I shared this content with my staff in my weekly Friday Focus today. Thought it might work on the ol’ blog too. -Matt
When it’s this cold outside, I find reading aloud a good book to my kids to be even more inviting than usual. Here are some favorites from home and the classroom. Several were suggested by Mary Lou Manske from Book Look in Stevens Point. Maybe you will deem them worthy of sharing with your own children and/or your students.
The Adventures of a South Pole Pig by Chris Kurtz
If you liked Charlotte’s Web and Babe, you will enjoy this story. A pig named Flora is looking for an adventure. When the opportunity presents itself to join a team of sled dogs for a trip across Antarctica, she takes advantage of it. Little does she know that her purpose on this adventure is not what she initially had in mind. Finn and Violet keep wanting me to read the next chapter.
Joey Pigza Swallowed the Key by Jack Gantos
An essential read aloud for classrooms grades 5 and up. The story is told through the perspective of Joey Pigza, a student who suffers from ADHD. Many discussions around the topics of school discipline, the human brain, and empathy can be facilitated through this story.
Tales of Bunjitsu Bunny by John Himmelman
From Goodreads: “Introducing Isabel, aka Bunjitsu Bunny! She is the BEST bunjitsu artist in her school, and she can throw farther, kick higher, and hit harder than anyone else! But she never hurts another creature . . . unless she has to.” It would be a great read aloud for those short moments during school. Each tale has a life lesson to offer. Very funny and full of wisdom.
Jackaby by William Ritter
This young adult work of fiction, the first in a series, is a lot of fun. The pacing of the narrative, along with references to classic mysteries that came before plus the supernatural aspect, made this a challenge to put down. Jackaby is a Sherlock Holmes-type character with the ability to sense people’s auras and “see” creatures in human disguise. It will keep you guessing.
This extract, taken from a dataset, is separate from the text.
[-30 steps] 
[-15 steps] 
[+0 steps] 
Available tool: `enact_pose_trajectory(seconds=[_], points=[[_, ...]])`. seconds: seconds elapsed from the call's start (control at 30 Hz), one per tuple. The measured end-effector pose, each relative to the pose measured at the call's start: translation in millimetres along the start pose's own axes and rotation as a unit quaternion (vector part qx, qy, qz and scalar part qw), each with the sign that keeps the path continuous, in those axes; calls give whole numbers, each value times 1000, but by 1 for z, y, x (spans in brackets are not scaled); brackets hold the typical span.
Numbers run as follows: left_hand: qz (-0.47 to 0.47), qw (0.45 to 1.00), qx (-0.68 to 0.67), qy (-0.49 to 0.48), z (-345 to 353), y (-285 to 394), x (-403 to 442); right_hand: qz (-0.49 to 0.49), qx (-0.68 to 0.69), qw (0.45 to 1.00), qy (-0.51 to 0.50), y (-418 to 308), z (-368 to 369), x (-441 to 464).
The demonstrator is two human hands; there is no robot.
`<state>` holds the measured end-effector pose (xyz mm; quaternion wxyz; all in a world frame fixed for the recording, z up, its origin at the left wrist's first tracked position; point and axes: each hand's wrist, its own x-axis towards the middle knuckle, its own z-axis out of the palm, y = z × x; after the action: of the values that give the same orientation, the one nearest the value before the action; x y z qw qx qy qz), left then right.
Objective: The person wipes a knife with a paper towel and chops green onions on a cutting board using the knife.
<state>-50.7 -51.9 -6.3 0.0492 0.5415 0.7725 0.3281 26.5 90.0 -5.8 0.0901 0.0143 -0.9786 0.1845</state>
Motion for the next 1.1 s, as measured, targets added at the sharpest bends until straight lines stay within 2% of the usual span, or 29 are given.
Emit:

Sunny Side Up by Jennifer L. Holm and Matthew Holm
In 1976, Sunny visits her grandfather in Florida. But why? The authors go back and forth in time to tell an important story about family dynamics and our vulnerabilities. An accessible text for a wide range of readers. The Holms also include lots of humor related to this era and demographic. My favorite scene is when two of “grampa’s girls” tell Sunny to take home that extra roll from the restaurant. “In case you get hungry later.” Spot on!
Roller Coaster by Marla Frazee
A sparse text describing a memorable time in a young girl’s life, this everybody book works well as a mentor text for teaching small moment writing. The illustrations serve as a companion to the language, providing clues about the main character’s feelings about the roller coaster. With some modeling by the teacher first, students can take their personal experiences to create small moment writing.
Zero Tolerance by Claudia Mills
This middle level novel offers a compelling situation – a successful student who accidentally brings a paring knife in her lunch is considered for expulsion because of a zero tolerance policy about weapons. I could see this book sparking some good conversations in class about discipline and the decisions we make in school. The suggested age range is 8-12, but I would recommend it for students 5th grade and up due to the content and language.
The Smallest Girl in the Smallest Grade by Justin Roberts
“Hardly anyone noticed young Sally McCabe.
She was the smallest girl in the smallest grade.
But Sally notices everything—from the twenty-seven keys on the janitor’s ring to the bullying happening on the playground. One day, Sally has had enough and decides to make herself heard. And when she takes a chance and stands up to the bullies, she finds that one small girl can make a big difference.”